The weakening in forward gasoline cracks over the last month makes it tempting to suggest that it is time to go bargain hunting, but we still think there is little short-term upside to the market with the full weight of European supply yet to hit the US East Coast. Forward values have not fallen much relative to recent years, so there is not much upside to reward buyers today. Developments in the crude market are a further risk. Geopolitical risks, tightening supplies and limited inventories are exerting upward pressure on crude values, lifting gasoline prices into territory where demand fears will be revived. All of this is making it difficult for gasoline cracks to gain traction. But once heavy imports into PADD 1 are fully priced in, perhaps in a few weeks’ time, entry points will be more attractive.
Roughly one-third of the decline in June RBOB cracks (against June Brent) since mid-March is due to the sharp decline in the cost of complying with US biofuels rules. But most of the bad news is already priced in, so RINs prices should stabilise from here. The greater concern relates to the soft fundamentals responsible for the other two-thirds of the decline. The main problem for gasoline is supply. There is plenty of gasoline in tank (and on ships) across the Atlantic waiting to come to New York, and European turnarounds have not yet appreciably cut availability, though works are yet to peak. USEC stocks fell by less than 1 mb over March and early April, cutting the y/y stock deficit in the region around New York Harbor to less than 2 mb from nearly 8 mb in mid-February. Given that US gasoline stocks outside of PADD 5 largely struggled to draw until Hurricane Harvey hit the USGC, this should be a worry for the market.
Even the recent rally in Asian naphtha may have peaked for the short term. Timespreads hit a three-year high in early April at $8 per tonne as East of Suez condensate markets tightened significantly after Iran slashed term volumes of South Pars condensate for export clients, who have been forced to explore other feedstocks, including full-range naphtha. But cracker maintenance in Japan picks up from here, and though tight naphtha markets have given octane values a helping hand, much will depend on the ramp-up profile of the new South Pars phases due online this year. Octane demand into China will also be closely watched, but for now it is failing to materialise as new reforming capacity has been brought into service.
Heavier-than-usual CDU TARs on the USGC this month are positive, though FCC margins are hardly negative, so refiners will continue to have an incentive to operate secondary units if they can secure feedstock. Mexican gasoline production is likely rising from the very low levels posted in Q1 18. So while turnaround activity on the USGC may draw down inventories there, and perhaps even pull some imports away from PADD 1, USEC stocks are still going to be building.

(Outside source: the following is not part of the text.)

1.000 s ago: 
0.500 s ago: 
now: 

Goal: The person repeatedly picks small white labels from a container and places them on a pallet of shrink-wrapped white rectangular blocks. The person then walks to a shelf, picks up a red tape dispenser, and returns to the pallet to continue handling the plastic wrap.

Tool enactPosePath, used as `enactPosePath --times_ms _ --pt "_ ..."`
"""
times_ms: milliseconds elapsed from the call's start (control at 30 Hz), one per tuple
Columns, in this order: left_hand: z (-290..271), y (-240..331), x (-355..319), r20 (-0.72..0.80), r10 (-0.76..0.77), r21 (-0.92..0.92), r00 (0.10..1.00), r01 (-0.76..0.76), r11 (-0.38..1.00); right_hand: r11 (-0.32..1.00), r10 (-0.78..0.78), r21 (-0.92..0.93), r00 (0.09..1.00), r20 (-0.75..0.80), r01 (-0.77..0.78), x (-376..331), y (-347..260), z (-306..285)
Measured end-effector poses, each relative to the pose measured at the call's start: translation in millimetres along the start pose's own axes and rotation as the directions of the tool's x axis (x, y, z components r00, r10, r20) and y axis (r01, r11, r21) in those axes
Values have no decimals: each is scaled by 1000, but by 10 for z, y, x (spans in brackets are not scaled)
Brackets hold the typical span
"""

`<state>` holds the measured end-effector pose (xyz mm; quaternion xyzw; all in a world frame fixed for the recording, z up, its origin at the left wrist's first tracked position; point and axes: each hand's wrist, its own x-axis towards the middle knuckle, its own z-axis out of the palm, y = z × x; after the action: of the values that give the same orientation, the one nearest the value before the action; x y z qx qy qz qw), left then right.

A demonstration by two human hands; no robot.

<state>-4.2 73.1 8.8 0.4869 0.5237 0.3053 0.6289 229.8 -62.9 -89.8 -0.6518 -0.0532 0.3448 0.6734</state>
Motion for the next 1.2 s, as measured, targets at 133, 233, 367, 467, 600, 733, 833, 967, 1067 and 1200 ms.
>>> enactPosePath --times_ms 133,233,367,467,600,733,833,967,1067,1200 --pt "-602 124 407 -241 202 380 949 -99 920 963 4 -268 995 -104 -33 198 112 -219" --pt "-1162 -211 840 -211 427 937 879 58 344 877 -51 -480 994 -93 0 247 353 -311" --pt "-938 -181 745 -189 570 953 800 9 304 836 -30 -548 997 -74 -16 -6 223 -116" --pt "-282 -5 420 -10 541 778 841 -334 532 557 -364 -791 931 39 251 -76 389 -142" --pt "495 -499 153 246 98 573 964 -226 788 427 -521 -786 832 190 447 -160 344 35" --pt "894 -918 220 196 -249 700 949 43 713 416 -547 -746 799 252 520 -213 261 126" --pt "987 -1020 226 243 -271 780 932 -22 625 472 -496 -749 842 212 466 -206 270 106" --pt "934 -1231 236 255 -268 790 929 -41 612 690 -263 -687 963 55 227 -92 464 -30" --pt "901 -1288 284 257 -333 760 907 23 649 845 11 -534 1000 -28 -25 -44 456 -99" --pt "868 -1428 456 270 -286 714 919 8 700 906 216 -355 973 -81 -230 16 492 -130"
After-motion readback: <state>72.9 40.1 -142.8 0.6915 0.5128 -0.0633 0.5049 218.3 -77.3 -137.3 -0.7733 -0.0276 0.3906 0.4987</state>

To shift the short-term outlook, the market would need some significant unplanned outages. Gasoline yields will doubtless come off with summer diesel cracks becoming stronger than gasoline, but both Europe and the USGC refineries have already been driving down gasoline yields. As long as demand is not too badly hurt by rising crude prices, gasoline could start to rise in the summer once the European surplus has been run down, especially with some heavy refinery maintenance work ahead. But a few more weeks of patience are needed.